(Records from a data collection)
◇ ◇ ◇ ◇

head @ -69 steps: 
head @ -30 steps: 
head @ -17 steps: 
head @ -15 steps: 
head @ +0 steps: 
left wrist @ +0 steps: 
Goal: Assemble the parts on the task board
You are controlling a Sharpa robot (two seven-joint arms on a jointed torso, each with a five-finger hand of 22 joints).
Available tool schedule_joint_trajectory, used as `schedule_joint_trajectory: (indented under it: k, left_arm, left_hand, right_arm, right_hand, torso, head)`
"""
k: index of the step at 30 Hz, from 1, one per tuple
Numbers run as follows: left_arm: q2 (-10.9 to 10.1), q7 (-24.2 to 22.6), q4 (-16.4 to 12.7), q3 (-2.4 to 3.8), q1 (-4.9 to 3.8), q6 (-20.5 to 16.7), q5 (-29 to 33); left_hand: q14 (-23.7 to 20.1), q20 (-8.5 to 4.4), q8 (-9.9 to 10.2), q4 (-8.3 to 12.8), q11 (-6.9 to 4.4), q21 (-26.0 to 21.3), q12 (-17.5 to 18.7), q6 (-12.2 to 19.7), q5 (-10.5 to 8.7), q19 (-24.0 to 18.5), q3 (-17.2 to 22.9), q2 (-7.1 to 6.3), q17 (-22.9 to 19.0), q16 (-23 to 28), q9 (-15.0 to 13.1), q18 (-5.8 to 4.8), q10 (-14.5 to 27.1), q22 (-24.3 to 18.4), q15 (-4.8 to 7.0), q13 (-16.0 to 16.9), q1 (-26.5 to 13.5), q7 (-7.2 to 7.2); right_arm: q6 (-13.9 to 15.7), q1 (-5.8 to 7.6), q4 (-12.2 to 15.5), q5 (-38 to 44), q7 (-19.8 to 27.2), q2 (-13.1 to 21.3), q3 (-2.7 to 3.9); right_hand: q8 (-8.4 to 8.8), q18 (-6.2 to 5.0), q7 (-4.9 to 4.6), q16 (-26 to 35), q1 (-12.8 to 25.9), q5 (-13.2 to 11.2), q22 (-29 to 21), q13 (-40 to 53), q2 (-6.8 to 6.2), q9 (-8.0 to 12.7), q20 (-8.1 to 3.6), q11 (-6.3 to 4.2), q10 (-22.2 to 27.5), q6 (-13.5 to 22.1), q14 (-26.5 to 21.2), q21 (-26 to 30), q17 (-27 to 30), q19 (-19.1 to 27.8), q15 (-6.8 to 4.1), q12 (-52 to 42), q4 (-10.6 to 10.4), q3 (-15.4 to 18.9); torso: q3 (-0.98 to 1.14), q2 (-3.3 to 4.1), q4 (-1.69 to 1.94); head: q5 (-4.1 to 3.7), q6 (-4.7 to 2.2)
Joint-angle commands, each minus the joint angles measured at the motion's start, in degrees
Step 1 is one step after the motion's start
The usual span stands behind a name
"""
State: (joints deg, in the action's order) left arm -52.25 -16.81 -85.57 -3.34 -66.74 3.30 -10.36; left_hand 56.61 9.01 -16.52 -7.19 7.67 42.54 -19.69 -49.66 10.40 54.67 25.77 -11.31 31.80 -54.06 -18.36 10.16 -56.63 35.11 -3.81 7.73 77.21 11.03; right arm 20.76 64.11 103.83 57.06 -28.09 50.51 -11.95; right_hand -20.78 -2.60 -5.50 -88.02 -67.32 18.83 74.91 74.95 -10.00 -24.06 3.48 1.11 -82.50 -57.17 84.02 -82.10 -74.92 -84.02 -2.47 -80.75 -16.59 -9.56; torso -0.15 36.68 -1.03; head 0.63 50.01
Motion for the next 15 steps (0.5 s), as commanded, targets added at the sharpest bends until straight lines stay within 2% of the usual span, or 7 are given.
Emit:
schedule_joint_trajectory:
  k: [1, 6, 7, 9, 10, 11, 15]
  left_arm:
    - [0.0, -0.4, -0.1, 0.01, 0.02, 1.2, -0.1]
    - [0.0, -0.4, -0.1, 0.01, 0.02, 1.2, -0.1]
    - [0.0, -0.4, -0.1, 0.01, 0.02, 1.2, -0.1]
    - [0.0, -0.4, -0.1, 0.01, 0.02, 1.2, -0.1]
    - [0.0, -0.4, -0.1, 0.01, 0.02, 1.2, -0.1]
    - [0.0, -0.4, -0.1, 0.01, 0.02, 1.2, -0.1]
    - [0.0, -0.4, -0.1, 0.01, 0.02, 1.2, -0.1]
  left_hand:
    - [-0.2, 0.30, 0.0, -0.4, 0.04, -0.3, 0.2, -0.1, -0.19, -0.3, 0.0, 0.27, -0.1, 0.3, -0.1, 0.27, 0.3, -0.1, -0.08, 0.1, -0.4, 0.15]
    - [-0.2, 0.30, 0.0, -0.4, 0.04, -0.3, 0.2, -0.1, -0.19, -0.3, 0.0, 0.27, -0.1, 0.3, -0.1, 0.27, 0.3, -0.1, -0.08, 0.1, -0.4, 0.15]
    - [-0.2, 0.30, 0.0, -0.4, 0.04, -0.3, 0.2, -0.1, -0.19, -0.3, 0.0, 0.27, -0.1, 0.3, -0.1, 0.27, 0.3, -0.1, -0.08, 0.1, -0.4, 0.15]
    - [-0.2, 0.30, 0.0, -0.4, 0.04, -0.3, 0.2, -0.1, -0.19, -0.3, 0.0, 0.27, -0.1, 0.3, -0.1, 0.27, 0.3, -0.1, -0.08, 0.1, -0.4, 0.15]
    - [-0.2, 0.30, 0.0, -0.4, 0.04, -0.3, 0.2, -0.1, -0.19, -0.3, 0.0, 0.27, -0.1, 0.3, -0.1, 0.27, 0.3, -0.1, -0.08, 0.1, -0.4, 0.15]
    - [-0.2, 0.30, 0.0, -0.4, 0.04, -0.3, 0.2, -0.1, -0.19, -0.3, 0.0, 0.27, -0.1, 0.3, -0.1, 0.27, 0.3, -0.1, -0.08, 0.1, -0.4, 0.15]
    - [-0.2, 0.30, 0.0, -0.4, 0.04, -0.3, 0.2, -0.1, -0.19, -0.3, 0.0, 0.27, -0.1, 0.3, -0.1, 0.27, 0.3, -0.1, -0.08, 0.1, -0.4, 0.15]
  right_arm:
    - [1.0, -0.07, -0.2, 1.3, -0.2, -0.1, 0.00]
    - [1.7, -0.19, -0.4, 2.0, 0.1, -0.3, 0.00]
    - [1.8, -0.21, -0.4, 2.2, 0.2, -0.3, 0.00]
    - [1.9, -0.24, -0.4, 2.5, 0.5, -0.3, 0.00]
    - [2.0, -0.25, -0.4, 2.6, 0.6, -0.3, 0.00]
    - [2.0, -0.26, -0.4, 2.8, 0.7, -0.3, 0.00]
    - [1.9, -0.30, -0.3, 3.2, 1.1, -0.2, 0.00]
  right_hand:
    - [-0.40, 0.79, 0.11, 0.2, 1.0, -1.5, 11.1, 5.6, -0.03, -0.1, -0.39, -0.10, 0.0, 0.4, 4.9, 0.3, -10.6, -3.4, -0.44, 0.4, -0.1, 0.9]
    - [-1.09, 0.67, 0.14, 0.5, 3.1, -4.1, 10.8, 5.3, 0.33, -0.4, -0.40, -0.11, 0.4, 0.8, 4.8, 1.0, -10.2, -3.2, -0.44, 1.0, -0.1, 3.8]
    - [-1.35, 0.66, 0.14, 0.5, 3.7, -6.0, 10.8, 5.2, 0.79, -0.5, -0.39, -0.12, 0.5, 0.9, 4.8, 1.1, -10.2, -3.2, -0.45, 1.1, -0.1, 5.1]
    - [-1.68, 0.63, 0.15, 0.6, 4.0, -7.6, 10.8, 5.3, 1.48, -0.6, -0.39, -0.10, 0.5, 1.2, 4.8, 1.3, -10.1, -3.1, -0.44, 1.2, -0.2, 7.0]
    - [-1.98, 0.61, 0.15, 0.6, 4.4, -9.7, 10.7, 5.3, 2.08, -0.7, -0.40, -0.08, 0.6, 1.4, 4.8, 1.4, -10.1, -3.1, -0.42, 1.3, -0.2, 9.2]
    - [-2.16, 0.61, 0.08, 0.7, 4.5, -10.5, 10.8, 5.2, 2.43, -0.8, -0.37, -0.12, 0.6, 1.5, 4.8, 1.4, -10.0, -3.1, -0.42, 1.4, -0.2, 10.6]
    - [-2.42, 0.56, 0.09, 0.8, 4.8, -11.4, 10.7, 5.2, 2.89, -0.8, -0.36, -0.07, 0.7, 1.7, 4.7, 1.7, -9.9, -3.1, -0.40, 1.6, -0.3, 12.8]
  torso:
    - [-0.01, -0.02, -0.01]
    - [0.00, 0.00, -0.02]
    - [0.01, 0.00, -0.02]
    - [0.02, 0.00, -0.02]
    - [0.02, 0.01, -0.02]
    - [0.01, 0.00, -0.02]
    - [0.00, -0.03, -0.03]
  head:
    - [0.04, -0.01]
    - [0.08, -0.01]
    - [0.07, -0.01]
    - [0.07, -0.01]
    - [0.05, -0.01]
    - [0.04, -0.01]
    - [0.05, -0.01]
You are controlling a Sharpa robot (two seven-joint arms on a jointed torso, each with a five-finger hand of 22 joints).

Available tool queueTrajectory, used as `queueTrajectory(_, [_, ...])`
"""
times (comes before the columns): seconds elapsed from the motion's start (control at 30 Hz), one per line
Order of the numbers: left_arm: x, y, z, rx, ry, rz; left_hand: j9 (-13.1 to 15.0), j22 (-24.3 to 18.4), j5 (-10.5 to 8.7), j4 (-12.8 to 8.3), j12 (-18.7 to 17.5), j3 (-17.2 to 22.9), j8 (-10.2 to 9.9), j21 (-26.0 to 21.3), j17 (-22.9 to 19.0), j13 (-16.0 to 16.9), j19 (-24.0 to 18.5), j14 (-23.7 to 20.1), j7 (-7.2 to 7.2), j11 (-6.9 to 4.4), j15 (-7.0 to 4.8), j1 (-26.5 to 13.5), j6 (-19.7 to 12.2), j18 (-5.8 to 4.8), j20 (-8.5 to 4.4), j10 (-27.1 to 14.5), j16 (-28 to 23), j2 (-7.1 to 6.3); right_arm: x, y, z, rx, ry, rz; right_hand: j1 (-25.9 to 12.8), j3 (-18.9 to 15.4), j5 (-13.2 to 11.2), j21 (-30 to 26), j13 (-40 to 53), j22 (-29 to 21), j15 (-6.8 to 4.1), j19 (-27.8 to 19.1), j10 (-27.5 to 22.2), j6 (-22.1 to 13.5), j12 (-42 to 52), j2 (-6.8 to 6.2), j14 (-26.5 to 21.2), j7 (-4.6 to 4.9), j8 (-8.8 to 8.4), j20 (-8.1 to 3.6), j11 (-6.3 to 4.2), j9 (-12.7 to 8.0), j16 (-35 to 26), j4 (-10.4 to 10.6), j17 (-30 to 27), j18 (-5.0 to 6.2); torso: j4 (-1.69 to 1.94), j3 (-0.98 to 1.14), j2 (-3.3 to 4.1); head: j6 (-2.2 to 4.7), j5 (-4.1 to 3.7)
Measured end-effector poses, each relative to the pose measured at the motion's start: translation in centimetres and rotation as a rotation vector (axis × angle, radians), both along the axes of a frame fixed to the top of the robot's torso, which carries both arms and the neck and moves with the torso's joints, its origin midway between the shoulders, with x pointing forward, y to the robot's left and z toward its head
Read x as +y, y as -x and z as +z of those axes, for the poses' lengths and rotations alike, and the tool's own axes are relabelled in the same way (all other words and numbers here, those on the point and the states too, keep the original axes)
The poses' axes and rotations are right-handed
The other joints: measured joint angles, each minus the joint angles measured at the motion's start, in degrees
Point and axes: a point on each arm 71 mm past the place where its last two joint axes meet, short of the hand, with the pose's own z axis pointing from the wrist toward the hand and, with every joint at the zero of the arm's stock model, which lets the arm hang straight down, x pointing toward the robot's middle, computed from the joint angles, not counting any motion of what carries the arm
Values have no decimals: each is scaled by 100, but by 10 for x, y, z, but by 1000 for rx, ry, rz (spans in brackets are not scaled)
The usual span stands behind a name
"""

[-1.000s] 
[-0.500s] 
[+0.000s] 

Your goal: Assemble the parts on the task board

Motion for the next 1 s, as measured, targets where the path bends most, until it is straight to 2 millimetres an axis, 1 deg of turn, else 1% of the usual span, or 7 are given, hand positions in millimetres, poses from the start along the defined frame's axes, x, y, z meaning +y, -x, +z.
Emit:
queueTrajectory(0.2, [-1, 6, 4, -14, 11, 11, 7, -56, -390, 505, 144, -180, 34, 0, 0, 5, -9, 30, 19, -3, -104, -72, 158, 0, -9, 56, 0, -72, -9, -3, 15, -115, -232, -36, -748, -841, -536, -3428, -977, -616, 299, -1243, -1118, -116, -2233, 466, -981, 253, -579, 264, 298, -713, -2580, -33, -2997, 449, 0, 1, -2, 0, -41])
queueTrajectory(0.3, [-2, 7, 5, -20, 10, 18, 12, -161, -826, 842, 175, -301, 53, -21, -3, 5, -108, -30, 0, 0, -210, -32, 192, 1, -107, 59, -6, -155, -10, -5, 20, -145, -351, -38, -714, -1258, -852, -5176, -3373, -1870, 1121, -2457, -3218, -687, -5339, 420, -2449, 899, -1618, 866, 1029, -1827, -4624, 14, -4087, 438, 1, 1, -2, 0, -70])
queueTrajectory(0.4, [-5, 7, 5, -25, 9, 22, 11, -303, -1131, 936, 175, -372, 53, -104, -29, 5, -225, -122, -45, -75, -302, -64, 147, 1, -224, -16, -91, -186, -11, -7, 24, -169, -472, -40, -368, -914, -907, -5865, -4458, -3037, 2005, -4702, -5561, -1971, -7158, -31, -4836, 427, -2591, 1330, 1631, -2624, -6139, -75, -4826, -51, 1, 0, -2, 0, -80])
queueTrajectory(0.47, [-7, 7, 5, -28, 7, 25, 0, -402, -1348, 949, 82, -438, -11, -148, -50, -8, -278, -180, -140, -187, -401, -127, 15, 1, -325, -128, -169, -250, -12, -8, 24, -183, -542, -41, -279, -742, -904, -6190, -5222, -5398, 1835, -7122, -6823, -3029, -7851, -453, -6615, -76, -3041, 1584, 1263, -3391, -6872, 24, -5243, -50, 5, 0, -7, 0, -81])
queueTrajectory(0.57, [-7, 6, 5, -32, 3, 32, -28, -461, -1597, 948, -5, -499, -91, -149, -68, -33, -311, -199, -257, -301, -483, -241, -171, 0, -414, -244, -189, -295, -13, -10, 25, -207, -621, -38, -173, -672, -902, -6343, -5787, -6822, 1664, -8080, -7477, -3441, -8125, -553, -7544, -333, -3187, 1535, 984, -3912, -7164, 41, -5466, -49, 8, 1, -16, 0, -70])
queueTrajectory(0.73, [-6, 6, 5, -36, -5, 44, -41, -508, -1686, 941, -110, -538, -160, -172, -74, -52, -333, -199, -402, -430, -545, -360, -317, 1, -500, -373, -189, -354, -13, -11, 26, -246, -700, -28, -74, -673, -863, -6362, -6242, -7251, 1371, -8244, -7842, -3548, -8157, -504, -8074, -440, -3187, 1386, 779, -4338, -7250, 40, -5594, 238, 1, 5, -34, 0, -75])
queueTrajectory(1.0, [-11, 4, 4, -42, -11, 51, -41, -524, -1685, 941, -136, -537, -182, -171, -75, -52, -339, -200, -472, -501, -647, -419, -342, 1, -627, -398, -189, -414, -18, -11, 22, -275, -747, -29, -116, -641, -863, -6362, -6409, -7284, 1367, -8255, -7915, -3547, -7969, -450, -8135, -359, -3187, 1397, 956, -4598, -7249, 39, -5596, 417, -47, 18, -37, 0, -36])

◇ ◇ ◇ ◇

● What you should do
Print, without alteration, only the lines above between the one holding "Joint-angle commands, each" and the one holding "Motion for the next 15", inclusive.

● Response for this exercise
Joint-angle commands, each minus the joint angles measured at the motion's start, in degrees
Step 1 is one step after the motion's start
The usual span stands behind a name
"""
State: (joints deg, in the action's order) left arm -52.25 -16.81 -85.57 -3.34 -66.74 3.30 -10.36; left_hand 56.61 9.01 -16.52 -7.19 7.67 42.54 -19.69 -49.66 10.40 54.67 25.77 -11.31 31.80 -54.06 -18.36 10.16 -56.63 35.11 -3.81 7.73 77.21 11.03; right arm 20.76 64.11 103.83 57.06 -28.09 50.51 -11.95; right_hand -20.78 -2.60 -5.50 -88.02 -67.32 18.83 74.91 74.95 -10.00 -24.06 3.48 1.11 -82.50 -57.17 84.02 -82.10 -74.92 -84.02 -2.47 -80.75 -16.59 -9.56; torso -0.15 36.68 -1.03; head 0.63 50.01
Motion for the next 15 steps (0.5 s), as commanded, targets added at the sharpest bends until straight lines stay within 2% of the usual span, or 7 are given.

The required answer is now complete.